Georgia Gov. Nathan Deal, left, holds a model Mercedes-Benz presented to him by Mercedes-Benz USA CEO Steve Cannon at a ceremony announcing the company's U.S. corporate headquarters will relocate from New Jersey to the metro Atlanta city of Sandy Springs, Tuesday, Feb. 3, 2015, in Atlanta. Deal has said the company is expecting to create at least 800 jobs and invest about $74 million in its facility. (AP Photo/David Goldman)
Georgia Gov. Nathan Deal, left, holds a model Mercedes-Benz presented to him by Mercedes-Benz USA CEO Steve Cannon at a ceremony announcing the company's U.S. corporate headquarters will relocate from New Jersey to the metro Atlanta city of Sandy Springs, Tuesday, Feb. 3, 2015, in Atlanta. Deal has said the company is expecting to create at least 800 jobs and invest about $74 million in its facility. (AP Photo/David Goldman)
Credit David Goldman / Associated Press

    

The mayor of Sandy Springs, Georgia, says his city needs more affordable housing.
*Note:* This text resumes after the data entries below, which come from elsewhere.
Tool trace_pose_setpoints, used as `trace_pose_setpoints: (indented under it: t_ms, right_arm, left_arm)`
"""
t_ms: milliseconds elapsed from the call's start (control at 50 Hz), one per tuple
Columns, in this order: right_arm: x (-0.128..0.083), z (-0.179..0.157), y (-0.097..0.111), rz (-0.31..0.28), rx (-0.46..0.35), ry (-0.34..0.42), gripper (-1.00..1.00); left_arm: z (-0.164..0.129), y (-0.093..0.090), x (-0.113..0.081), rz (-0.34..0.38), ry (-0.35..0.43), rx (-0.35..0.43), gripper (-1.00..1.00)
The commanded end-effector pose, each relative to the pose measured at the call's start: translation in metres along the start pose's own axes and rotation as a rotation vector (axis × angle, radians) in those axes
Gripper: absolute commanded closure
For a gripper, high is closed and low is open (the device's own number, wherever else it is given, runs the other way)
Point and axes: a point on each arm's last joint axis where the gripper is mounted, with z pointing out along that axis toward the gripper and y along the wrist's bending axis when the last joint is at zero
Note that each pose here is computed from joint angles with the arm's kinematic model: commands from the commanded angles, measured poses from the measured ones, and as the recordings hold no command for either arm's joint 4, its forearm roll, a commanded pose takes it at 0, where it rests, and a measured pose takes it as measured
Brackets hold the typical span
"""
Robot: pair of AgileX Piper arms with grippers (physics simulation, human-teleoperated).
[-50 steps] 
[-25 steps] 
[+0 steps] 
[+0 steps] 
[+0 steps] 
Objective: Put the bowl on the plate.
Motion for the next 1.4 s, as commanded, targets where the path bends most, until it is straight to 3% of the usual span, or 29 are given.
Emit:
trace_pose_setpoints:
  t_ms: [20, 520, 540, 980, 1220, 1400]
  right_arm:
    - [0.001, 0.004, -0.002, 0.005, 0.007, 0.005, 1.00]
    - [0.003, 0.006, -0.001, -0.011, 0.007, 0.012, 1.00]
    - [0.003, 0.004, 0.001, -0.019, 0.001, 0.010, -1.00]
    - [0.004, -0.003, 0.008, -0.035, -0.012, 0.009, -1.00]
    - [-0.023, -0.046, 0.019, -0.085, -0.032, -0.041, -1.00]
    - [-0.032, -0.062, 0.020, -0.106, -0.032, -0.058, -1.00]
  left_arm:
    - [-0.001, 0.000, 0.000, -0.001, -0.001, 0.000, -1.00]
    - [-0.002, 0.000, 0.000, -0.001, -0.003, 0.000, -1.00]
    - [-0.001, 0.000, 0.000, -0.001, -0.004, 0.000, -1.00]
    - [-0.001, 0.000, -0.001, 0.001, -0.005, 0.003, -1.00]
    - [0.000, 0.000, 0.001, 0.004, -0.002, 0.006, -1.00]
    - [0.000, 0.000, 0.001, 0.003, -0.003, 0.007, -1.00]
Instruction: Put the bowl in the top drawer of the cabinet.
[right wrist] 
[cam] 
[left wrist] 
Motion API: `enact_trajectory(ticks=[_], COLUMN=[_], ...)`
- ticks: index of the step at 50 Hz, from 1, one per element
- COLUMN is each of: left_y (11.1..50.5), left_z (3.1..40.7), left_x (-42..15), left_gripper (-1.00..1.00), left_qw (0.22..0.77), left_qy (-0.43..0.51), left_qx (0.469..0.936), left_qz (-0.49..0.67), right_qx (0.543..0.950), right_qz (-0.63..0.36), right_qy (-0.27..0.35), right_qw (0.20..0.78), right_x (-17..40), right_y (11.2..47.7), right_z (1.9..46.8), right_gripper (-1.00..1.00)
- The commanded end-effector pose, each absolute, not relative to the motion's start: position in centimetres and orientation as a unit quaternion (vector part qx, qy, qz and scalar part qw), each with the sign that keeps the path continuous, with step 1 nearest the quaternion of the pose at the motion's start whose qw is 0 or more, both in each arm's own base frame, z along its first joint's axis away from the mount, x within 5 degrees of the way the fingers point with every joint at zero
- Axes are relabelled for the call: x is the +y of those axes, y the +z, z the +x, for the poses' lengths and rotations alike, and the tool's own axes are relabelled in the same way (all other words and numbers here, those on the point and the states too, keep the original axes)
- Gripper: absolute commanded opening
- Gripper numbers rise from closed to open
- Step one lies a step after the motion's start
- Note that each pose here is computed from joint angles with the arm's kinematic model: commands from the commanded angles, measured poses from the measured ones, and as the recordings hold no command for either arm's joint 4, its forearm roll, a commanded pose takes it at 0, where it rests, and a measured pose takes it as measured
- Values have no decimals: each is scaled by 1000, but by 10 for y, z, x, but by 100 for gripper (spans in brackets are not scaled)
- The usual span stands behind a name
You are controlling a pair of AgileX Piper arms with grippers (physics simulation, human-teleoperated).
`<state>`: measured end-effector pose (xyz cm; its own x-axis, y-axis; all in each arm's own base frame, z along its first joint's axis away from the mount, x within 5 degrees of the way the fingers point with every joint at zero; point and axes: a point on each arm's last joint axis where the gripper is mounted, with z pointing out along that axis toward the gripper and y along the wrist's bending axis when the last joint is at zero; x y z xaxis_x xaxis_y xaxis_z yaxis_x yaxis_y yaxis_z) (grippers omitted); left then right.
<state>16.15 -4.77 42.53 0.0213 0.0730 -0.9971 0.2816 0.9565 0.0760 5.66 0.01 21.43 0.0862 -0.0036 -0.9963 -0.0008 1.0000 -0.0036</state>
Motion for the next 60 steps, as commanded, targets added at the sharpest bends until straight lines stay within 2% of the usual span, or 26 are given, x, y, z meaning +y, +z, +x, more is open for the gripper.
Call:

The impending arrival of Mercedes-Benz employees in July has put the spotlight back on the affluent suburb.   

In his state of the city address, Mayor Rusty Paul ended on this note: “A lot of the Mercedes people are coming to Sandy Springs, but they’re looking in other places. Why? Because they can’t afford to live in Sandy Springs.” 

Tom Mahaffey, president of the Sandy Springs/Perimeter Chamber of Commerce, says it’s not just Mercedes-Benz employees who have complained about the cost of living being too high; it happens with other companies too.

“They’re looking in Roswell, they’re looking in Alpharetta, they’re looking at Forsyth County ─ for housing,” Mahaffey says.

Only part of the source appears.